Plaintiffs pursue claims of data breach harm against Nationwide Mutual

By Erin Ayers on September 30, 2015

target-d-o-lawsuit-350x217A new entry in a lawsuit against Nationwide Mutual relating to the insurer’s 2012 data breach questions whether a lower court misread a U.S. Supreme Court’s ruling governing standing for claims of potential future harm and could signal a new challenge to dismissals of data breach class actions.

A plaintiff in the failed class action against Nationwide, Mohammad Galaria, argued that the complaint against the insurer should not have been dismissed, since the plaintiffs in the case may have experienced identity theft and/or fraudulent charges for “years to come” based on “Nationwide’s failure to implement reasonable security measures” and should have been granted Article III standing.

Nationwide, according to court documents, discovered the data breach in 2012 and notified customers of the risk that their personally identifiable information had been stolen and offered guidance for monitoring their credit reports, as well as a year of free credit monitoring and identity theft protection.

One year is not enough for monitoring or to determine standing for claims of harm, according to the plaintiff.

“In January 2014, Galaria discovered that the increased risk created by the data breach was realized. When reviewing his credit report, he discovered three unauthorized attempts to open credit cards in his name,” noted the complaint. “He was subsequently informed by the concerned credit card companies that the fraudulent applications were made using his name, Social Security number, and data of birth—information stolen by criminals in the data breach.”

Galaria had filed a class action complaint in Ohio district court. Another was filed in a Kansas district court, with both alleging causes of action against Nationwide for willful violation of the federal Fair Credit Reporting Act, negligent violation of FCRA, negligence, invasion of privacy, and bailment. The two cases were consolidated in Ohio and then were denied, based on the court’s determination that the “real, immediate, and significant risk of identity theft” did not constitute a claim for the plaintiffs.

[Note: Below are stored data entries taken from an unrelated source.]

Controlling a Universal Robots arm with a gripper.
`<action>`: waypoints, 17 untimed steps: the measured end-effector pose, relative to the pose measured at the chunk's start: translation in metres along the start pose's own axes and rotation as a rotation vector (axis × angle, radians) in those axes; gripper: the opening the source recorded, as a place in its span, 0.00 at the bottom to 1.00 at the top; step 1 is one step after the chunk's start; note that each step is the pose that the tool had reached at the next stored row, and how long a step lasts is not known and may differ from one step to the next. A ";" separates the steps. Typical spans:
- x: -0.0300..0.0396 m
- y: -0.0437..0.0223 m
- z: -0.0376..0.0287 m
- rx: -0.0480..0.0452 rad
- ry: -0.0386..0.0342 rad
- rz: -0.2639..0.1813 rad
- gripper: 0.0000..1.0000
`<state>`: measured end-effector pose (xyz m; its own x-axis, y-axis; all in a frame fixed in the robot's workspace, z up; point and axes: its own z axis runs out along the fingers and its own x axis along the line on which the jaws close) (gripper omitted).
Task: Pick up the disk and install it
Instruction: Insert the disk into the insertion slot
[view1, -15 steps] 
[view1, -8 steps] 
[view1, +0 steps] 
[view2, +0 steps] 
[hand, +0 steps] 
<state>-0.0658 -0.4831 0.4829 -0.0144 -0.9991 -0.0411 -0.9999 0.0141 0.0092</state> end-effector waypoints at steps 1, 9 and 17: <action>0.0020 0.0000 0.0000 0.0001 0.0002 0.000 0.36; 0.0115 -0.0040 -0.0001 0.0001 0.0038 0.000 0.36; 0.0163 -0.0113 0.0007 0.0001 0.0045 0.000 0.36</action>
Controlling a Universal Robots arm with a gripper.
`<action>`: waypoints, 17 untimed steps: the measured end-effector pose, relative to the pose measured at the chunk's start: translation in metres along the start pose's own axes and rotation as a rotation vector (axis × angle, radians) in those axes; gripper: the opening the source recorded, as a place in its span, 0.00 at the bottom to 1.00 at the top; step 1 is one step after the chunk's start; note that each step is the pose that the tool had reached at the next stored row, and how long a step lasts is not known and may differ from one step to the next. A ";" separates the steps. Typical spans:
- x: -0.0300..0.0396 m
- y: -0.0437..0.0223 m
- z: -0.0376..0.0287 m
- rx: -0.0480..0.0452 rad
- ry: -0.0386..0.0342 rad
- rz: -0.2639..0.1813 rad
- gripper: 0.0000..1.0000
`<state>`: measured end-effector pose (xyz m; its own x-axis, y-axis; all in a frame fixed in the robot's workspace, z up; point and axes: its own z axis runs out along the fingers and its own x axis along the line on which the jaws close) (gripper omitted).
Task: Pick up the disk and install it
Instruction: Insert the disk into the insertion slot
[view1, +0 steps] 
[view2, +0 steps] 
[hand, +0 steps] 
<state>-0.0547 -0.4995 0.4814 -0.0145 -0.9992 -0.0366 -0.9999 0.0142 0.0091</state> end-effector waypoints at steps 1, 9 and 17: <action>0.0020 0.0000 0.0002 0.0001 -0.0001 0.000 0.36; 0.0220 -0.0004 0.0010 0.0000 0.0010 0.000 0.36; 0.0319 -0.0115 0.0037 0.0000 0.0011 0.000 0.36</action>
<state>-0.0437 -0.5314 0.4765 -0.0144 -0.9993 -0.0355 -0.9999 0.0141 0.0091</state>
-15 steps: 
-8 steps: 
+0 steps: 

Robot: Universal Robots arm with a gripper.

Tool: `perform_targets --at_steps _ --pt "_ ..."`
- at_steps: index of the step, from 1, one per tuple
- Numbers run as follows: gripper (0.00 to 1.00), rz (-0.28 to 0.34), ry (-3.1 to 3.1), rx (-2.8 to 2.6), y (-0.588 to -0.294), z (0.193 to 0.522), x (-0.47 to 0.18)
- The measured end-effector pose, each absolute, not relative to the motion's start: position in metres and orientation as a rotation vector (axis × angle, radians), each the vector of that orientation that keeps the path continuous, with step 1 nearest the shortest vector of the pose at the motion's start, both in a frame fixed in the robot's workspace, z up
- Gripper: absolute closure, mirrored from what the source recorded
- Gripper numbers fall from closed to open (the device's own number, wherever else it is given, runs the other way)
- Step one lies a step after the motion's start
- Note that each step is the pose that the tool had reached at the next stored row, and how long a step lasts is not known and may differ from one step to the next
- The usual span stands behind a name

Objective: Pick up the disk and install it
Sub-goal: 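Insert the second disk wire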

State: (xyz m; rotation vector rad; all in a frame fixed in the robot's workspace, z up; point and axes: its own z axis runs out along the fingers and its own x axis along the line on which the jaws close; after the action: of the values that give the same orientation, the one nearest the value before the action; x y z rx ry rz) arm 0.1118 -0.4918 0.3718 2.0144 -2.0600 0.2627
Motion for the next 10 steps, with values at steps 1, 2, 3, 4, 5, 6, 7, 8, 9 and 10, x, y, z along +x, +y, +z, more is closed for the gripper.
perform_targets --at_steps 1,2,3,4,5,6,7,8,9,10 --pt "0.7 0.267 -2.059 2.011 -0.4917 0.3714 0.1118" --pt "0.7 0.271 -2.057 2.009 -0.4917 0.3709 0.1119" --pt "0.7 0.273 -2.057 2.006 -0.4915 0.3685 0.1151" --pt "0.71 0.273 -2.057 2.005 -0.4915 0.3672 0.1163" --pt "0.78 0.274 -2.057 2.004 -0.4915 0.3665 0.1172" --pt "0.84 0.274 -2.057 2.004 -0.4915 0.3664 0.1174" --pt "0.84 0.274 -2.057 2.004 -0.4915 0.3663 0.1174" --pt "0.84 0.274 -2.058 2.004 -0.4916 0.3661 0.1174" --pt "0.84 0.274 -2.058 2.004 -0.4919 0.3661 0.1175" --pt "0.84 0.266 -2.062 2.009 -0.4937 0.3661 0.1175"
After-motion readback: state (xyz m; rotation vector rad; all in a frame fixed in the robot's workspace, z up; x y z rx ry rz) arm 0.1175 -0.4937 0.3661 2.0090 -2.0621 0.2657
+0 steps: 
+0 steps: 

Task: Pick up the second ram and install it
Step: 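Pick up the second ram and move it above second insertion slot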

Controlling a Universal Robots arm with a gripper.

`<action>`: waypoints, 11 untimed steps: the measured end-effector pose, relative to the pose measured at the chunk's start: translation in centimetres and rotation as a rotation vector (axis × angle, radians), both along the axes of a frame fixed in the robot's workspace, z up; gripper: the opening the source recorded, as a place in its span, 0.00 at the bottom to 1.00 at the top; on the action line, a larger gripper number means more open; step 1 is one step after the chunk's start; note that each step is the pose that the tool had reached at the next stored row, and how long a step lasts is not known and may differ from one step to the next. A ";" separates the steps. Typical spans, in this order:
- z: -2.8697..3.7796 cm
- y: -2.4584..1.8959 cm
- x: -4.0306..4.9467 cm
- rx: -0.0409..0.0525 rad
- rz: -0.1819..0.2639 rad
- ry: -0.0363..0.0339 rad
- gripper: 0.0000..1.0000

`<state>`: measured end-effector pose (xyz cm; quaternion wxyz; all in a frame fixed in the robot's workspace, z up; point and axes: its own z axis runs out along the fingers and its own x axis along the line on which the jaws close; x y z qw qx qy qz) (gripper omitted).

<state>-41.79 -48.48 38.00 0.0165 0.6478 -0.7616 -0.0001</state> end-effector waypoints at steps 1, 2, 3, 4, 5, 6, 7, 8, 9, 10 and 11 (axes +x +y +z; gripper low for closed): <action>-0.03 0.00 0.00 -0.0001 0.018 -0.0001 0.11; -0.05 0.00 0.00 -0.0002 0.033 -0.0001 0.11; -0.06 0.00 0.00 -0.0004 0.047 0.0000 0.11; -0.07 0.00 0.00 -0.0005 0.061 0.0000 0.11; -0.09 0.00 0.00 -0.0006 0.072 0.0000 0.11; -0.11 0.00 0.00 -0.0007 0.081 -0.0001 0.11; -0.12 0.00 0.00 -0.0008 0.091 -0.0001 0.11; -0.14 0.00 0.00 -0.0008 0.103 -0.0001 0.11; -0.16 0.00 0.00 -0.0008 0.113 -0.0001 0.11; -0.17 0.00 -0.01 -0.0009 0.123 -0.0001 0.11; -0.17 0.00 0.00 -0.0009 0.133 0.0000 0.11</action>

The court based its denial on the U.S. Supreme Court’s decision in Clapper v. Amnesty International USA, (133 S. Ct. 1138 (2013)). The plaintiffs now allege that

“The district court concluded that Clapper changed the law regarding Article III standing requirements and, as a result, was dismissive of a litany of data breach cases decided pre-Clapper similar to this matter finding the requirements of standing satisfied,” the complaint read.

Clapper does not apply in the case of the data breach, according to the plaintiff. The complaint instead pointed to another case, Susan B. Anthony List v. Driehaus, 134 S. Ct. 2334, 2341 (2014) that was decided after Clapper and that noted, “The injury-in-fact requirement is satisfied if threatened injury is certainly impending, or there is a substantial risk that the harm will occur.”

The plaintiff added, “Here, the risk that plaintiffs’ private information will be misused by the criminals who hacked into Nationwide’s computer system and stole such information in violation of federal, state, and likely international law is ‘immediate and very real’ —not attenuated and speculative as in Clapper.”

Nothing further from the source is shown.